The effect of Tofacitinib Citrate on IL-17A-induced retinal pJAK1 expression. C57BL/6J mice received IL-17A or vehicle (PBS) i.v. injection were treated with or without Tofacitinib Citrate twice. Retinae were collected 48 h later and processed for immunostaining of pJAK1. (A) Schematic of experimental design. (B) Representative images of pJAK1 expression in retinas of mice that received PBS, IL-17A, IL-17A + Tofacitinib Citrate or IL-17A + vehicle control; n ≥ 5 animals per group. (C) Quantification of pJAK1 integrated density. Two or three images from the central retina were quantified per animal. Values were normalized to PBS control on the same slide. Mean ± SD. ROUT outliers test 2% was used to remove outliers. Cleaned data were compared by using One-Way ANOVA with Tukey’s multiple comparisons test, * p < 0.05; ns: no statistical significance.

Figure 6

Tofacitinib Citrate ameliorates IL-17A-induced leakage in wild-type mice. C57BL/6J mice were treated with or without Tofacitinib Citrate immediately after IL-17A or vehicle (PBS) intravenous (iv) injection and were treated with Tofacitinib/vehicle again 24 h later. Retinae were collected 48 h later and processed for immunostaining of albumin and isolectin B4. (A) Schematic of experimental design. (B) Representative images showing albumin (green) and isolectin B4 (red, marker of vascular endothelial cells). Albumin outside the isolectin B4⁺ area was considered indicative of vascular leakage.
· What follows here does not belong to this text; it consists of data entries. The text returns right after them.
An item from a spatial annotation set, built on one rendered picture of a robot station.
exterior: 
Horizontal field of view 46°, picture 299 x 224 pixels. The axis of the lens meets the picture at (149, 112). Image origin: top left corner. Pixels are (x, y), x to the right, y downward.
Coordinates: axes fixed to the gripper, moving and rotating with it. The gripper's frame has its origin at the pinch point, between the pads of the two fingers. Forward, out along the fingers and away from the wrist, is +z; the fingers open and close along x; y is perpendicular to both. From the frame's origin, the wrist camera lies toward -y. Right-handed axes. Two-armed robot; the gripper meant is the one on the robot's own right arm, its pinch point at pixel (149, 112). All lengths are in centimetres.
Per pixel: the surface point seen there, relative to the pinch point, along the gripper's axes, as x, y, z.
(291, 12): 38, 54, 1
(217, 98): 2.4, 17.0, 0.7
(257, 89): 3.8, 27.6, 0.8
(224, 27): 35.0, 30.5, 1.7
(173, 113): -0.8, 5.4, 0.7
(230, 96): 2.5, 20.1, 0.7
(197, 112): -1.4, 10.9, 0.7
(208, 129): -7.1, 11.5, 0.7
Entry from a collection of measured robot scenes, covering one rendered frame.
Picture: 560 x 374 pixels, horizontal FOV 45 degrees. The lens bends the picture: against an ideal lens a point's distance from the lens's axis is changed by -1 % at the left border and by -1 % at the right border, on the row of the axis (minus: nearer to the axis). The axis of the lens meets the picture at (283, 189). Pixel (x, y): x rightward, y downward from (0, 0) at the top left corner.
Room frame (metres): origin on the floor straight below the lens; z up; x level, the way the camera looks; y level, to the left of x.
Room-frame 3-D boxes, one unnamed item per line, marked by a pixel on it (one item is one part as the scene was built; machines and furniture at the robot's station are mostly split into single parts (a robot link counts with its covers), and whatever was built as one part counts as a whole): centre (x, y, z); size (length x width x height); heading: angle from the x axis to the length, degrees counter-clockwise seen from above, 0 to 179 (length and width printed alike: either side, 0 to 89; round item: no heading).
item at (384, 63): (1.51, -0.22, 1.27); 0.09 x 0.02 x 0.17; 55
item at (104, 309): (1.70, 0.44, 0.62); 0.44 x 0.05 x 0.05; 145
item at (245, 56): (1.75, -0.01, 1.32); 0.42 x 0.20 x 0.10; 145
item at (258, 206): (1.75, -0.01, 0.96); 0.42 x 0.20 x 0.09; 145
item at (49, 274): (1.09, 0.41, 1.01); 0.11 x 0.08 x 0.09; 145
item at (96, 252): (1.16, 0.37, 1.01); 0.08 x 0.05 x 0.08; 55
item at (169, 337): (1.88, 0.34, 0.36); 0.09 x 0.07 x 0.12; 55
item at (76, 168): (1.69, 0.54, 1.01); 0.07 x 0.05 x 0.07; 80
White arrows: albumin leakage. (C) Quantification of albumin extravasation. Two or three images from the central retina were quantified per animal. Values were normalized to PBS control on the same slide. Mean ± SD; n ≥ 5 animals per group; ROUT outliers test 2% was used to remove outliers. Cleaned data were compared by using One-Way ANOVA with Tukey’s multiple comparisons test, * p < 0.05; ns: no statistical significance.